### WHAT TO DO
In the records that follow, count each line where the string "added" occurs. Provide the total and no other text.

Stored items:

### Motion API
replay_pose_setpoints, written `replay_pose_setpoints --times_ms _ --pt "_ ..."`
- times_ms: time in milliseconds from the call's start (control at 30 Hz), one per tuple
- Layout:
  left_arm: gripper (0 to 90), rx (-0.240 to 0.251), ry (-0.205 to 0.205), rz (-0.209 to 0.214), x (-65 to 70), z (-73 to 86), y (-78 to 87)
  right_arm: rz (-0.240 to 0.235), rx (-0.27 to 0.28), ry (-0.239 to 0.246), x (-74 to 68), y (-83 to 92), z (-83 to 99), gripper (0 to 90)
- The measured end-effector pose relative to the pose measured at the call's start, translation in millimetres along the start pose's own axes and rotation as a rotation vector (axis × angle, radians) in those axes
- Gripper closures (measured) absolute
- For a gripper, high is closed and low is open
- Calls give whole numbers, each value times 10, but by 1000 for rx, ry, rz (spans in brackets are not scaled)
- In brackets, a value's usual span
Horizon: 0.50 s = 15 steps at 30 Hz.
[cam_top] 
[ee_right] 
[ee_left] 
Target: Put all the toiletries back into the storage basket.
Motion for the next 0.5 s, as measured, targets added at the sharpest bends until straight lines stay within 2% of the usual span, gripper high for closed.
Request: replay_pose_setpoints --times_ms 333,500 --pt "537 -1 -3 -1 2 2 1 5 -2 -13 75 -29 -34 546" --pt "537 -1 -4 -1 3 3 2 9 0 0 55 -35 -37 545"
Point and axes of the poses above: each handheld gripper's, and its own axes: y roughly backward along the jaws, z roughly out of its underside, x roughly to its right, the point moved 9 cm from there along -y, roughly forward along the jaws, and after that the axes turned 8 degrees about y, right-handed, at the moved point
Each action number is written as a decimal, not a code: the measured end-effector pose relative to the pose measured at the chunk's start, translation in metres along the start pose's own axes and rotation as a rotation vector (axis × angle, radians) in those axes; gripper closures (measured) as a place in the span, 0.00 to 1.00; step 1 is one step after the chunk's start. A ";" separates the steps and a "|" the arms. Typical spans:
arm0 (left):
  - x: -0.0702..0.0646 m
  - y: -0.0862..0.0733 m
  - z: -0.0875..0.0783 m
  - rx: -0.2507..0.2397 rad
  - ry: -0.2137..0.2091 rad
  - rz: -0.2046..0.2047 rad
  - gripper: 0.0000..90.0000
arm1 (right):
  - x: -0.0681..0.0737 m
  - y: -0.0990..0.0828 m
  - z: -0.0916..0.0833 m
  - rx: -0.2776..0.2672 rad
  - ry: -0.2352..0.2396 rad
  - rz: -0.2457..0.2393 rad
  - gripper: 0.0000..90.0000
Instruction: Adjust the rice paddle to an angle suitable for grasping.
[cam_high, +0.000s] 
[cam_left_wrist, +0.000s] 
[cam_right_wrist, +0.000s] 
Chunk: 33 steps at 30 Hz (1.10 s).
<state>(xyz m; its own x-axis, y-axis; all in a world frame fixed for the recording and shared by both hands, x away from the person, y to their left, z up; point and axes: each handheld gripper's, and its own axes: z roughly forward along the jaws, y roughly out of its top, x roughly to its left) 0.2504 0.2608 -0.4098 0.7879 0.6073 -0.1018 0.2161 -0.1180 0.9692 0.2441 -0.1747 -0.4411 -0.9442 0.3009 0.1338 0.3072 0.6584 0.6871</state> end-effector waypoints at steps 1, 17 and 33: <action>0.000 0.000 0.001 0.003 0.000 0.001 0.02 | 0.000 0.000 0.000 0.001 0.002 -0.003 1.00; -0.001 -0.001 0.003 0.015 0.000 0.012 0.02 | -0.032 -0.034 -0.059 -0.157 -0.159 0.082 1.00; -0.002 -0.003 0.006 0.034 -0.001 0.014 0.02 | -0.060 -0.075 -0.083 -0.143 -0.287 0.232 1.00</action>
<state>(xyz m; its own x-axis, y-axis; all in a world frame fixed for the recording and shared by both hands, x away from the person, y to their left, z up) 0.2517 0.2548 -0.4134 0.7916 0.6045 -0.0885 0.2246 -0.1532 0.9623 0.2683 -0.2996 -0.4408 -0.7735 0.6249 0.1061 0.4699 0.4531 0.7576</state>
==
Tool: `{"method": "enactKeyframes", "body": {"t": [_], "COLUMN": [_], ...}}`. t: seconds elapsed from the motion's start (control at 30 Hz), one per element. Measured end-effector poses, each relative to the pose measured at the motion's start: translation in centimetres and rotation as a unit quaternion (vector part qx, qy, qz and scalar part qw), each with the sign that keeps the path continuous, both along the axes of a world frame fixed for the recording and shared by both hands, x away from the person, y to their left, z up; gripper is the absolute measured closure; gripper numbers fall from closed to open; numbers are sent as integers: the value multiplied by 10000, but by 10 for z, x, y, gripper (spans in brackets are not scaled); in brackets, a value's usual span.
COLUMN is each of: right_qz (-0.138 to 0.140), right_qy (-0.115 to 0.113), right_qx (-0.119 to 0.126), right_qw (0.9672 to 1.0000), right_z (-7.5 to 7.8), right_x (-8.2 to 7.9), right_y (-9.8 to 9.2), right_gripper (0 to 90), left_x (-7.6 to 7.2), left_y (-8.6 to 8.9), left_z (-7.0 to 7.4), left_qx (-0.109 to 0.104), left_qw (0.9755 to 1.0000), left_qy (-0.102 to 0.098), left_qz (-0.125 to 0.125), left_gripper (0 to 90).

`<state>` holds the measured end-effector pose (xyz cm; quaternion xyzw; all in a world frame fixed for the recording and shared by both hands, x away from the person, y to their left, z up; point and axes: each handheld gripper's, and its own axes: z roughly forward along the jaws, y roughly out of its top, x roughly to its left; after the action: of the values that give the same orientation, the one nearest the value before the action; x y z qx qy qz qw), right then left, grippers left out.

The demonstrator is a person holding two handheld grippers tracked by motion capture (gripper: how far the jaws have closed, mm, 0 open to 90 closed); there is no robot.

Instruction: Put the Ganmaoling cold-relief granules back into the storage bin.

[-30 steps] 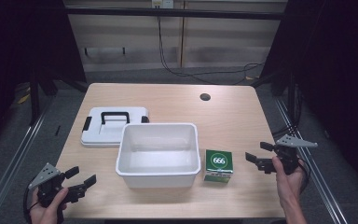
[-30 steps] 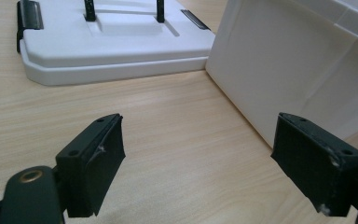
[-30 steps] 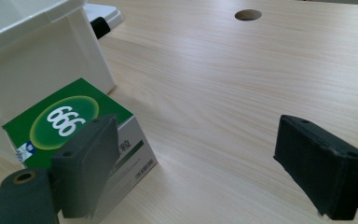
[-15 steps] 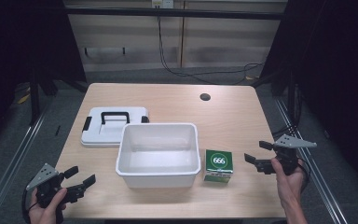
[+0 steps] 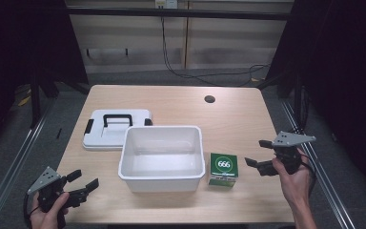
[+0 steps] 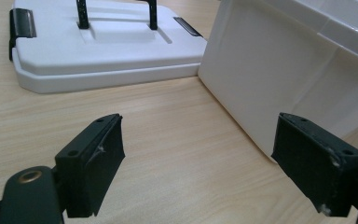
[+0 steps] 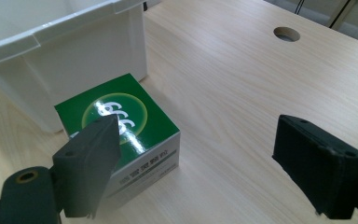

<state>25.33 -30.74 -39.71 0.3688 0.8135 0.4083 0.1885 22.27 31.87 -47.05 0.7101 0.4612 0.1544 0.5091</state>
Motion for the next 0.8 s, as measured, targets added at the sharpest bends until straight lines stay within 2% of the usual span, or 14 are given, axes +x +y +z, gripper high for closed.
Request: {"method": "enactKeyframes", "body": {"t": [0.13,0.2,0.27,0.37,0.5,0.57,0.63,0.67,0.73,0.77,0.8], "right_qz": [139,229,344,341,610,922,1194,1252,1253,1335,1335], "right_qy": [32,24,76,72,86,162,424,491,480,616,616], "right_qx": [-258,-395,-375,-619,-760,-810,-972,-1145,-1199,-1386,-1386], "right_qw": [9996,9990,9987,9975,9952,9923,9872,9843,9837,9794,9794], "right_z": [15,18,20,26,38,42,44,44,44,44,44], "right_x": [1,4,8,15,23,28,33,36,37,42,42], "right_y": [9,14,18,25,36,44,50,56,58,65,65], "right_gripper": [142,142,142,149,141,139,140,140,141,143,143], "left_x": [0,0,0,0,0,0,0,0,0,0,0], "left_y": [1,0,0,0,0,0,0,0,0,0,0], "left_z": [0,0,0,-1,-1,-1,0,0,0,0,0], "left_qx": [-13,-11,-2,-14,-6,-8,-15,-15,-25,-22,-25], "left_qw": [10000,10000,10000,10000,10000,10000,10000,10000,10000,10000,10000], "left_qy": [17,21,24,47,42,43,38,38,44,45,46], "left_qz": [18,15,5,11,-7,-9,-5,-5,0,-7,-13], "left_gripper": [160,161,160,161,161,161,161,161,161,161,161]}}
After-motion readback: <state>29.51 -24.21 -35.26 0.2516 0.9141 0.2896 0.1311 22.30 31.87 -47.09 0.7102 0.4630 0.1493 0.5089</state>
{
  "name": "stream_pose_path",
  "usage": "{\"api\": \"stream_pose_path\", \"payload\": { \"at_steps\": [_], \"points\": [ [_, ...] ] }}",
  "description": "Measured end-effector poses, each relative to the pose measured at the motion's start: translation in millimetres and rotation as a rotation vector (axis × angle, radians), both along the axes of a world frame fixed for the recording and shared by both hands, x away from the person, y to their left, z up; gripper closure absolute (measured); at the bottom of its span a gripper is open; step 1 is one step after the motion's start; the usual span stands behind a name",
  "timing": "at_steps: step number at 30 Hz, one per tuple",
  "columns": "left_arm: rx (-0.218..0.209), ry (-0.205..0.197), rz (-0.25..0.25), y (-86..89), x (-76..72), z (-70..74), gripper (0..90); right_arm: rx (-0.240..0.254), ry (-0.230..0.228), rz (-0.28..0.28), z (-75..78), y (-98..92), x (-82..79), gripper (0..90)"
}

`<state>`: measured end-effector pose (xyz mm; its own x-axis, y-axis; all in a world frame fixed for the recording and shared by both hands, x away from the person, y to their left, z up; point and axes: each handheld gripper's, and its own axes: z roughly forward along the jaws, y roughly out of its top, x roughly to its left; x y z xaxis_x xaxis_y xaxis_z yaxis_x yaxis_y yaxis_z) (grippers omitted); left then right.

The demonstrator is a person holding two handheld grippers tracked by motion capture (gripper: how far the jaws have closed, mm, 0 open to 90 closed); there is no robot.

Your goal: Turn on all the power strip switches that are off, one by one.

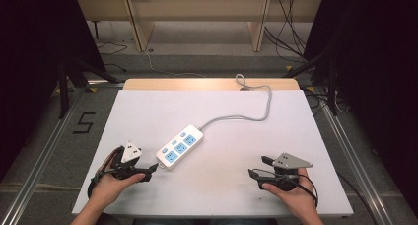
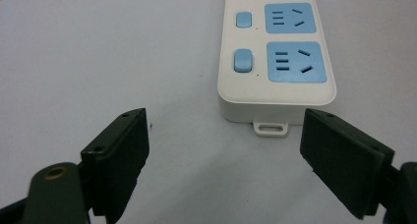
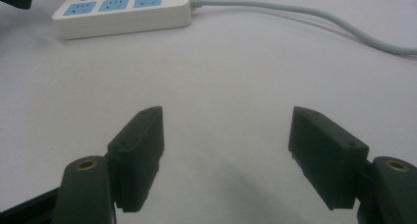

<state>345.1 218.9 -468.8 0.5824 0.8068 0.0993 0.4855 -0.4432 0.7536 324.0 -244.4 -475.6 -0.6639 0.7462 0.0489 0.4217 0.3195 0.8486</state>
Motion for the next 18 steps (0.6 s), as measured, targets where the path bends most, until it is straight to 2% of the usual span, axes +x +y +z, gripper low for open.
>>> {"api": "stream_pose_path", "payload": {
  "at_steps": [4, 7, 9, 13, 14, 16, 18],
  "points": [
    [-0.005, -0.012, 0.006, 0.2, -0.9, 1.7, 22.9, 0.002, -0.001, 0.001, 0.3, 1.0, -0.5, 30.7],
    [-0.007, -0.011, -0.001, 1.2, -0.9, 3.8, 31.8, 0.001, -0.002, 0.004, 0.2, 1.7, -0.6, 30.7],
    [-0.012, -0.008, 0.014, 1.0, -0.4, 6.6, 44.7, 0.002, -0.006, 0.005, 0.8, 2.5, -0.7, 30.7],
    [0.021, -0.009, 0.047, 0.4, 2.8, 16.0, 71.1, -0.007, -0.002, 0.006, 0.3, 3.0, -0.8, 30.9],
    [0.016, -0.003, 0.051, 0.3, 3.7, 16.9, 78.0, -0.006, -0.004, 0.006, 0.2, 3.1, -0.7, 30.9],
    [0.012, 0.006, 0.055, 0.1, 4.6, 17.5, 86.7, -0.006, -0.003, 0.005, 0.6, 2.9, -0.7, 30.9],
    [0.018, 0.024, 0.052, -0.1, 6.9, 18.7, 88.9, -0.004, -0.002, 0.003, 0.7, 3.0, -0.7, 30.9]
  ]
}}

### ANSWER SECTION
2